#### WORK INSTRUCTIONS
The required output is the lines below from the line containing "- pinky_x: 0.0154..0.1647" to the line containing "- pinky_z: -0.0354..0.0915", inclusive, retyped exactly. No other lines belong in it.

#### INPUT DATA
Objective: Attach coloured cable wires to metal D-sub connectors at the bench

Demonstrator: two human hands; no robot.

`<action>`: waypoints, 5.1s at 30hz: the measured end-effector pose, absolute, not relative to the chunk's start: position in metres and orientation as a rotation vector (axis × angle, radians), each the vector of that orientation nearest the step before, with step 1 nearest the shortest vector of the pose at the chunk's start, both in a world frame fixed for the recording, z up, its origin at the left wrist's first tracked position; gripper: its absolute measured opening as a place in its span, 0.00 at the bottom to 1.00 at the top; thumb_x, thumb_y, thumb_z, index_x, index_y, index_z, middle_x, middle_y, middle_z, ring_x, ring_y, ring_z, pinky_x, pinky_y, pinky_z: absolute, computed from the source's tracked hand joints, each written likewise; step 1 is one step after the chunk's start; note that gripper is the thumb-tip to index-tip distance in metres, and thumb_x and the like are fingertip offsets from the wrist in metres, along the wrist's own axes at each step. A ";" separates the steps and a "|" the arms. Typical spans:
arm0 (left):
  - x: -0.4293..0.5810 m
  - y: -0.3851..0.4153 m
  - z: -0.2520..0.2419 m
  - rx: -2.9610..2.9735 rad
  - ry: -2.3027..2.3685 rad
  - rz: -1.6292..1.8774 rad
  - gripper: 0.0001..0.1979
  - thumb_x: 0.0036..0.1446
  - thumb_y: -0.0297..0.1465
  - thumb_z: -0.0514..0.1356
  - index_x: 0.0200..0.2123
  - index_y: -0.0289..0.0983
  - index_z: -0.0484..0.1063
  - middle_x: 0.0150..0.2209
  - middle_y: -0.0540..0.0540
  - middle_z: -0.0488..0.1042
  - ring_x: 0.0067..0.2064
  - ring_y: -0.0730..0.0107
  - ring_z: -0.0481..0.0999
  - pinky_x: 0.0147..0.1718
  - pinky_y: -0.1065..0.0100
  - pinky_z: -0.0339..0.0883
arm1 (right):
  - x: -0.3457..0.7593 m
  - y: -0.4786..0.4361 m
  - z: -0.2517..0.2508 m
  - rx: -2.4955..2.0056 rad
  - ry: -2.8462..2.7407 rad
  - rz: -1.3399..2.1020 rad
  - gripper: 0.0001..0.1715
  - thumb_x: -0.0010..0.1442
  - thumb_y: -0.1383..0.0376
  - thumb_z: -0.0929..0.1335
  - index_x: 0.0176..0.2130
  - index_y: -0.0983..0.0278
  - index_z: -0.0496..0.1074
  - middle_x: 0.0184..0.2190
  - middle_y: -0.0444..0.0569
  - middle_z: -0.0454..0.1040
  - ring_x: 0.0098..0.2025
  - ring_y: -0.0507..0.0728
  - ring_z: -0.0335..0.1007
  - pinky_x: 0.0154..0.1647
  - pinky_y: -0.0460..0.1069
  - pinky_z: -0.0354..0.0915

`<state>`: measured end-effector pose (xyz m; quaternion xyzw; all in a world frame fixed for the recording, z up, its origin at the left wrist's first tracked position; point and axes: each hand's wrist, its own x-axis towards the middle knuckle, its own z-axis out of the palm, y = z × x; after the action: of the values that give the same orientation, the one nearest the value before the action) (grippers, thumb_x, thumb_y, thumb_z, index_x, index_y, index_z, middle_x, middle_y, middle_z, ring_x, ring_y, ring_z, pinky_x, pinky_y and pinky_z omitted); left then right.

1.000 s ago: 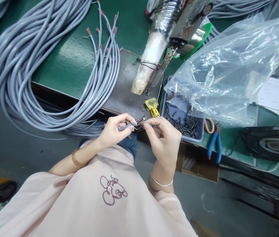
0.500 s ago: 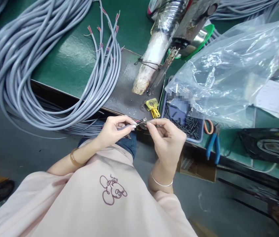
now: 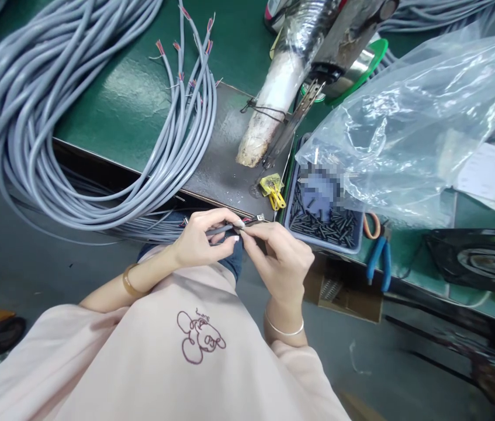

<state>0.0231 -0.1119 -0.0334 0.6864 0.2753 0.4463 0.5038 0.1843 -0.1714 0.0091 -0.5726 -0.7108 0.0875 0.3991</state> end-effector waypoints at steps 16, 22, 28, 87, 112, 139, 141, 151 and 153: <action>0.032 -0.113 -0.032 1.633 0.796 1.273 0.03 0.57 0.23 0.63 0.35 0.35 0.76 0.32 0.47 0.81 0.30 0.78 0.77 0.28 0.80 0.69 | 0.188 -0.164 0.000 -1.608 -1.463 0.207 0.05 0.62 0.66 0.72 0.36 0.61 0.82 0.26 0.42 0.80 0.18 0.47 0.63 0.19 0.44 0.59; 0.039 -0.111 -0.031 1.623 0.936 1.262 0.02 0.57 0.25 0.63 0.31 0.35 0.75 0.29 0.49 0.79 0.24 0.81 0.70 0.23 0.79 0.63 | 0.188 -0.158 -0.024 -1.358 -1.615 -0.246 0.10 0.63 0.73 0.71 0.41 0.58 0.80 0.34 0.43 0.85 0.33 0.54 0.83 0.36 0.46 0.76; 0.041 -0.105 -0.031 1.413 1.018 1.165 0.05 0.55 0.29 0.66 0.29 0.36 0.73 0.21 0.54 0.69 0.19 0.82 0.61 0.19 0.77 0.54 | 0.189 -0.159 -0.023 -1.481 -1.652 -0.129 0.07 0.64 0.69 0.72 0.42 0.59 0.79 0.24 0.39 0.79 0.18 0.47 0.70 0.20 0.42 0.65; 0.038 -0.094 -0.023 1.184 0.827 1.105 0.09 0.47 0.27 0.68 0.34 0.36 0.73 0.30 0.50 0.77 0.28 0.79 0.74 0.27 0.78 0.68 | 0.188 -0.149 -0.008 -1.468 -1.616 0.000 0.07 0.63 0.70 0.72 0.34 0.60 0.72 0.36 0.44 0.83 0.39 0.53 0.83 0.37 0.47 0.77; 0.047 -0.077 -0.020 1.348 0.998 1.114 0.04 0.50 0.27 0.68 0.26 0.37 0.75 0.27 0.48 0.77 0.26 0.75 0.73 0.20 0.75 0.60 | 0.190 -0.134 -0.015 -1.472 -1.601 -0.118 0.06 0.65 0.69 0.70 0.35 0.60 0.70 0.36 0.45 0.83 0.38 0.54 0.84 0.36 0.48 0.78; 0.035 -0.087 -0.013 1.121 0.785 0.839 0.08 0.52 0.33 0.67 0.30 0.35 0.72 0.22 0.53 0.67 0.20 0.83 0.58 0.18 0.76 0.51 | 0.206 -0.154 0.012 -1.355 -1.235 0.243 0.16 0.65 0.50 0.71 0.37 0.60 0.78 0.19 0.37 0.66 0.17 0.47 0.58 0.17 0.45 0.53; 0.035 -0.086 -0.015 1.089 0.777 0.856 0.09 0.51 0.33 0.68 0.30 0.35 0.72 0.23 0.54 0.69 0.19 0.83 0.58 0.17 0.76 0.52 | 0.212 -0.156 0.011 -1.294 -1.270 0.312 0.25 0.65 0.43 0.67 0.42 0.59 0.80 0.20 0.39 0.68 0.18 0.49 0.61 0.18 0.46 0.57; 0.030 -0.081 -0.019 0.992 0.746 0.877 0.12 0.50 0.34 0.71 0.29 0.35 0.72 0.26 0.49 0.76 0.17 0.85 0.59 0.15 0.76 0.53 | 0.241 -0.176 0.000 -1.461 -1.884 0.157 0.07 0.64 0.69 0.71 0.36 0.58 0.79 0.37 0.43 0.85 0.48 0.62 0.84 0.69 0.72 0.62; 0.030 -0.080 -0.019 0.965 0.742 0.861 0.12 0.50 0.34 0.71 0.28 0.35 0.71 0.28 0.47 0.78 0.17 0.86 0.57 0.14 0.76 0.52 | 0.236 -0.179 0.003 -1.361 -1.812 0.180 0.09 0.66 0.68 0.69 0.37 0.58 0.80 0.28 0.41 0.82 0.35 0.58 0.84 0.60 0.68 0.74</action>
<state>0.0302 -0.0798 -0.0189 0.4392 0.3375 0.3918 0.7346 0.2360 -0.1788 0.0027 -0.5431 -0.7231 0.0720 0.4207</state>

#### EXERCISE OUTPUT
  - pinky_x: 0.0154..0.1647
  - pinky_y: -0.0460..0.1069
  - pinky_z: -0.0354..0.0915

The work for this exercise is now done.